# Any hardcore theoretical physicists here?



## PandaMan (Oct 14, 2010)

Hey, you never know... 

On the off chance, can anyone help explain renormalization to get rid of infinities when unifying quantum mechanics and general relativity?

All I know is that, due to us treating things as point-like particles, infinities arise when combining the two and that these infinities are somehow curled up into other dimensions and stuff? I think?

Anyone have a better understanding than that?

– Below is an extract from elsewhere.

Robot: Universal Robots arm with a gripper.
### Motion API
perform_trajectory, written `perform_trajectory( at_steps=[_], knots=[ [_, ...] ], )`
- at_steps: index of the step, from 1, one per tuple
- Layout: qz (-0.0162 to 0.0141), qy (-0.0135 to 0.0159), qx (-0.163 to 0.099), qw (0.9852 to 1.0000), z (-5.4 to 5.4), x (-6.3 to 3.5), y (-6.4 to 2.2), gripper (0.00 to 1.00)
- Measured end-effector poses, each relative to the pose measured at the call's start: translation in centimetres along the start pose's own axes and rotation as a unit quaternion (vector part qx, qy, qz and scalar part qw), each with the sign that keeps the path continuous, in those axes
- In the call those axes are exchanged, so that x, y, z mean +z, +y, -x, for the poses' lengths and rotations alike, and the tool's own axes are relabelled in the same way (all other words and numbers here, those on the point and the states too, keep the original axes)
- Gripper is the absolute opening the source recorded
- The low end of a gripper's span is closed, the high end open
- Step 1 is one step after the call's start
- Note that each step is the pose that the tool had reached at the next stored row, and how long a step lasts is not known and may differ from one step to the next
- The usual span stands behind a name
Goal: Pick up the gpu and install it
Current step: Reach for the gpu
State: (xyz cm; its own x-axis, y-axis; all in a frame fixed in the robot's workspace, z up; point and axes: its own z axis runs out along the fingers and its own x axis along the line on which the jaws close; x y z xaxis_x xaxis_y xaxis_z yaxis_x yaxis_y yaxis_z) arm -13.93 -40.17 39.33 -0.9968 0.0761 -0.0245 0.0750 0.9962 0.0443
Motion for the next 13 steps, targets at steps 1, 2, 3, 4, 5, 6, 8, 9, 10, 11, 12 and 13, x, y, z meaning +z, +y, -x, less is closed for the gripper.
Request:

I understand this is pretty intense physics but maybe there's some genius who's joined up whilst I have been inactive?


----------



## BCLuxor (Aug 24, 2010)

42


----------



## Sunchierefram (Nov 16, 2013)

My reaction upon reading this.


----------



## PandaMan (Oct 14, 2010)

BCluxor said:


> 42


It could well be, as we don't even know the question... but it's unlikely, I think.


----------



## Imperial (Feb 9, 2011)




----------



## treefork (Feb 1, 2010)

This should clear things up in a simple way

View attachment 50465


----------



## LVO (Sep 25, 2011)

BCluxor said:


> 42


you are psychic! That's what I was gonna say! Is there an equation to figure the odds of THAT happening?


----------



## LVO (Sep 25, 2011)

Well, I know the price of Quantums is going to increase if their mechanics unionize.


----------



## SmilingFury (Jul 2, 2013)

BCluxor said:


> 42


Is your car powered by an improbability drive?


----------



## KITROBASKIN (May 20, 2013)

Unify quantum mechanics and general relativity? Yikes!

Didn't you hear that Stephen Hawking said Black Holes can not be sustained?

I'm still trying to light the barbecue.


----------



## jackate (Oct 17, 2013)

PandaMan said:


> Hey, you never know...
> 
> On the off chance, can anyone help explain renormalization to get rid of infinities when unifying quantum mechanics and general relativity?
> 
> ...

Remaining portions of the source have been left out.